The world view expressed is, of course, necessarily insular. So rooted in the newly adopted perspective that reading the accounts of their former beliefs raises a number of concerns, and outright belies any sincerity on their part. When you read about "pagan" high priestesses who focus on "nature worship" and do not mention any sort of deity at all, well even the most basic 101 Wiccan book will mention The God and The Goddess. It is entirely possible that they were non-theistic and really were only focused on nature worship, but for someone to have every sincerely believed in the things they were doing to look back and utterly renounce them, and speak about them in a way which calls into question the very beliefs they held, it smack of insincerity and dabbling.

Back on track though, there is nothing at all wrong with actually enjoying life. Eudamonia, the good life, or human flourishing are noble endeavours and ends, which contain so much more depth than the shallow depictions illustrated above. The idea that the pursuit of happiness, real, full happiness, could occur not only outside of a given religious perspective, but in a way which sees said perspective as anathema, is soundly rejected by those narratives. Without X religion, there is no means of being truly happy, is necessarily a component of the belief of adherents of religion X. The figures in the conversion stories were only concerned with temporary, shallow self gratification; mostly to cover over psychological problems. So then we are to believe that not only will joining religion X make your life have meaning, it will also become a panacea for any and all psychological issues you may have. Good, if not very credible or realistic, marketing is a key component of proselytizing, and that is after all what these narratives are supposed to exist for. They really exist to reaffirm in the faithfuls eyes their own world view, and to see just how empty and shallow the "other" is.
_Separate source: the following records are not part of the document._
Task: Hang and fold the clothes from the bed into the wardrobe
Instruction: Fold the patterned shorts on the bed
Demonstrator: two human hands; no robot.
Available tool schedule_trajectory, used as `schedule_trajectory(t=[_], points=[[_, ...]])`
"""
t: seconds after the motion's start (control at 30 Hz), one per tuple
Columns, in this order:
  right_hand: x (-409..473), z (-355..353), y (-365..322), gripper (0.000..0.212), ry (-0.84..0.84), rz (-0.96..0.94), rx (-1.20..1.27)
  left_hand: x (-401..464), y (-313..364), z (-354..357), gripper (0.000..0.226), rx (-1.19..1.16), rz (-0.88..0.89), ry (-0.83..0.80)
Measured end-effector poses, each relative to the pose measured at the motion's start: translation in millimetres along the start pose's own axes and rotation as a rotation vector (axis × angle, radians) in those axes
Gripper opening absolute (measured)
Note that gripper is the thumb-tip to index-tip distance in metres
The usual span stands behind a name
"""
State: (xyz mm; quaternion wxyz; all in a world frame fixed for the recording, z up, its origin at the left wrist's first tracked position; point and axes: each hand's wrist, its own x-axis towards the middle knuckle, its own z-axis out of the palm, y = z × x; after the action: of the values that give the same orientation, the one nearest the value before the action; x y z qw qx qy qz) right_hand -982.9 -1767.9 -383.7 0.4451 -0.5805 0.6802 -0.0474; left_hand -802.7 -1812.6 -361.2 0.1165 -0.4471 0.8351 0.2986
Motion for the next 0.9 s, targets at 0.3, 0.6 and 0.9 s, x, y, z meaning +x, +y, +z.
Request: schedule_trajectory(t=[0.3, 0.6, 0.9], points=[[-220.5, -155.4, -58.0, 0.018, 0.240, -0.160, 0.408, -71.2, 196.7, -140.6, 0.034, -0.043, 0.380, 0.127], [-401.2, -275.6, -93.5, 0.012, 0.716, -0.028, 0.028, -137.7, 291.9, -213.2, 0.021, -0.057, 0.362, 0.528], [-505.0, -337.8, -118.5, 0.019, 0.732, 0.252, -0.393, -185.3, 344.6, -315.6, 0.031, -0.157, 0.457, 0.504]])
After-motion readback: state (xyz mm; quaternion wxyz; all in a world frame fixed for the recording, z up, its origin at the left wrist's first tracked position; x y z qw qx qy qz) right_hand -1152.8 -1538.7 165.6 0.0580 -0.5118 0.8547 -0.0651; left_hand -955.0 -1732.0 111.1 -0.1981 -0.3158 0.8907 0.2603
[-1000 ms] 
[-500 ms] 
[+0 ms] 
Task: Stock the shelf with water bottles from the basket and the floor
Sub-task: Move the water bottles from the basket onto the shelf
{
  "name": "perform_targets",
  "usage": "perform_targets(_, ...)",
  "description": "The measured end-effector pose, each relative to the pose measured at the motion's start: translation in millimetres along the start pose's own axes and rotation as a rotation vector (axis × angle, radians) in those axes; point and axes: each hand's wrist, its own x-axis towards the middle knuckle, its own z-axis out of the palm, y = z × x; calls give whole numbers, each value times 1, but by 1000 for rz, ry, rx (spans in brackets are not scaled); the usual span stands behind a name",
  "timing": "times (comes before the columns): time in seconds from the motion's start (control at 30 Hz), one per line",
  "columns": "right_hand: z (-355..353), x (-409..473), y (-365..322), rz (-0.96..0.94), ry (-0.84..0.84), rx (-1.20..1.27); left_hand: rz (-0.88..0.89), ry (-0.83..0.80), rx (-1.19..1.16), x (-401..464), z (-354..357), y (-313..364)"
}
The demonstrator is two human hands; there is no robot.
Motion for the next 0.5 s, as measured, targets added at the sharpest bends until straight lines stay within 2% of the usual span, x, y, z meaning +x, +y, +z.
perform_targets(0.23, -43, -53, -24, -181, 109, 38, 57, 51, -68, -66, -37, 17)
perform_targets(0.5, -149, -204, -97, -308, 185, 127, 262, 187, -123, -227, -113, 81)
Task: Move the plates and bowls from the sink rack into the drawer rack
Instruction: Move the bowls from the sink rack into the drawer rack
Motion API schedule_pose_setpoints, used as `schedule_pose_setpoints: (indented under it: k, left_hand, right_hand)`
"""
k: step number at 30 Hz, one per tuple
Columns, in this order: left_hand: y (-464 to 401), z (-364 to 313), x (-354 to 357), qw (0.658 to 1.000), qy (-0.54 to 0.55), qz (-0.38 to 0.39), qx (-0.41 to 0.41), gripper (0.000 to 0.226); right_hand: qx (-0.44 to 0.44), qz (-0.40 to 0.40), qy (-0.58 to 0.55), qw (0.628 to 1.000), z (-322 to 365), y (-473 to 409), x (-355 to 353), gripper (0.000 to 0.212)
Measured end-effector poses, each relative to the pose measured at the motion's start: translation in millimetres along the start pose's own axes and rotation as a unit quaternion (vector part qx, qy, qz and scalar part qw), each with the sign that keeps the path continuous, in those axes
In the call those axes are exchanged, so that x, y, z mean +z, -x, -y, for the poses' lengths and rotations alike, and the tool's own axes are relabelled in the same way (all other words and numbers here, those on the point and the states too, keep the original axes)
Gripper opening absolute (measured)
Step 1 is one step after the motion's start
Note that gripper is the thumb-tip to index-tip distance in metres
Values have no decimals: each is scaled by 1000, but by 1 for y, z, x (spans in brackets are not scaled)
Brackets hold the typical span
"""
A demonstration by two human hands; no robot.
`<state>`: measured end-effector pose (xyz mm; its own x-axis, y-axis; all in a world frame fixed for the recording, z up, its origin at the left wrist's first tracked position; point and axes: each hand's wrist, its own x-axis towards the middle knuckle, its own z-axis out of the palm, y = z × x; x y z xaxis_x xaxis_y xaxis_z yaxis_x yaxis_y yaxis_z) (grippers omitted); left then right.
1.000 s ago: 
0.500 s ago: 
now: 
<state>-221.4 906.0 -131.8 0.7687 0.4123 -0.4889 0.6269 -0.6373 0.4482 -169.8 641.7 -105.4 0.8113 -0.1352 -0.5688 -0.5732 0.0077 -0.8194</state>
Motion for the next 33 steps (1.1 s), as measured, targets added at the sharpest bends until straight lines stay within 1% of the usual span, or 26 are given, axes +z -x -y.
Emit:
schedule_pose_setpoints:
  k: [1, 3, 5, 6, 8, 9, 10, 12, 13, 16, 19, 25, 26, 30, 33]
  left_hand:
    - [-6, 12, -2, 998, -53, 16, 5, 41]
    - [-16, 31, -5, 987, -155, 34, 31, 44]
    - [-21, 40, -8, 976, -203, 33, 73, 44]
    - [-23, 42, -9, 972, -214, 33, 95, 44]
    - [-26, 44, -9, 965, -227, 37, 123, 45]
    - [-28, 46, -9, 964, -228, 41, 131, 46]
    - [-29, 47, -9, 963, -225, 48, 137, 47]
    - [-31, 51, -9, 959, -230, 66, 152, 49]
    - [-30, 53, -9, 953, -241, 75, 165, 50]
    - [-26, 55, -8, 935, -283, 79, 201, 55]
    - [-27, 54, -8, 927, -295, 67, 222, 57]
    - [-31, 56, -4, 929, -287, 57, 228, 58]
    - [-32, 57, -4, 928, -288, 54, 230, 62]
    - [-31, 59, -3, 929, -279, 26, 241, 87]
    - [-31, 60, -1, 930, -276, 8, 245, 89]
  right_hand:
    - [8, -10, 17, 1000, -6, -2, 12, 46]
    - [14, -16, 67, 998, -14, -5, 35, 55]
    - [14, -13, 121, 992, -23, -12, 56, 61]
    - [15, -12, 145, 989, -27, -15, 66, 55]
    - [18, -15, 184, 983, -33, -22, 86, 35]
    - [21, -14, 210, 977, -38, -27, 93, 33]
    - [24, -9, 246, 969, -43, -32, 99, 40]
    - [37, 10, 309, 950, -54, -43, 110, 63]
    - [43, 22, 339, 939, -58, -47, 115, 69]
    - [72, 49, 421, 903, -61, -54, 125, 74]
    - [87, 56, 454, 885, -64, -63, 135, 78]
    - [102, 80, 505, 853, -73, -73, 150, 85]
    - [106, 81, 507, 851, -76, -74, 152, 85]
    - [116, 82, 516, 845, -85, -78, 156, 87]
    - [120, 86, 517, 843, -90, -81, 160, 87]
The disdain for joy is something I find disturbing, if only because I question how one can be said to be flourishing and yet reject or deny joy. The golden mean, that one ought not to wallow in excess, nor cringe in deficiency, is a concept which is simply not understood in said world views. They perceive that there really is no mean at all, and that the preference is deficiency, rather than excess. Chalk it up to an underlying cultural affirmation of the "purity of poverty", if only subconsciously; better to suffer righteously than wallow in ones own crapulance. This is primarily a product of a very binary world view, and so the idea of balance is one of those ideas which lines the slippery slope. I suppose there is also an element of my own perspective where denial as a spiritual virtue is extolled, and that I generally disagree with it. I understand the reasoning behind it, and how it can be a profound and meaningful expression of ones commitment, but it's never something which has struck me as indicative of spiritual maturity. Fasting for justice, a custom and practice which is native to Irish tradition, operates on the idea that people shouldn't be fasting, and that by supporting an unjust decision, you are causing the death of someone through starvation. It takes will power and comitment, but it is understood to be bad to begin with, so to hold it up as a spiritual ideal is not terribly practical or sensible.

The long and short of it, is that I strongly disagree with the world views presented in these stories. There is nothing to indicate that by avoiding pleasure, by holding joy as some great evil, that one will live a full and meaningful life. Rather one will find that in abstaining from joy, they are in fact abstaining from life.

After all, we're here not for a long time, but a good time.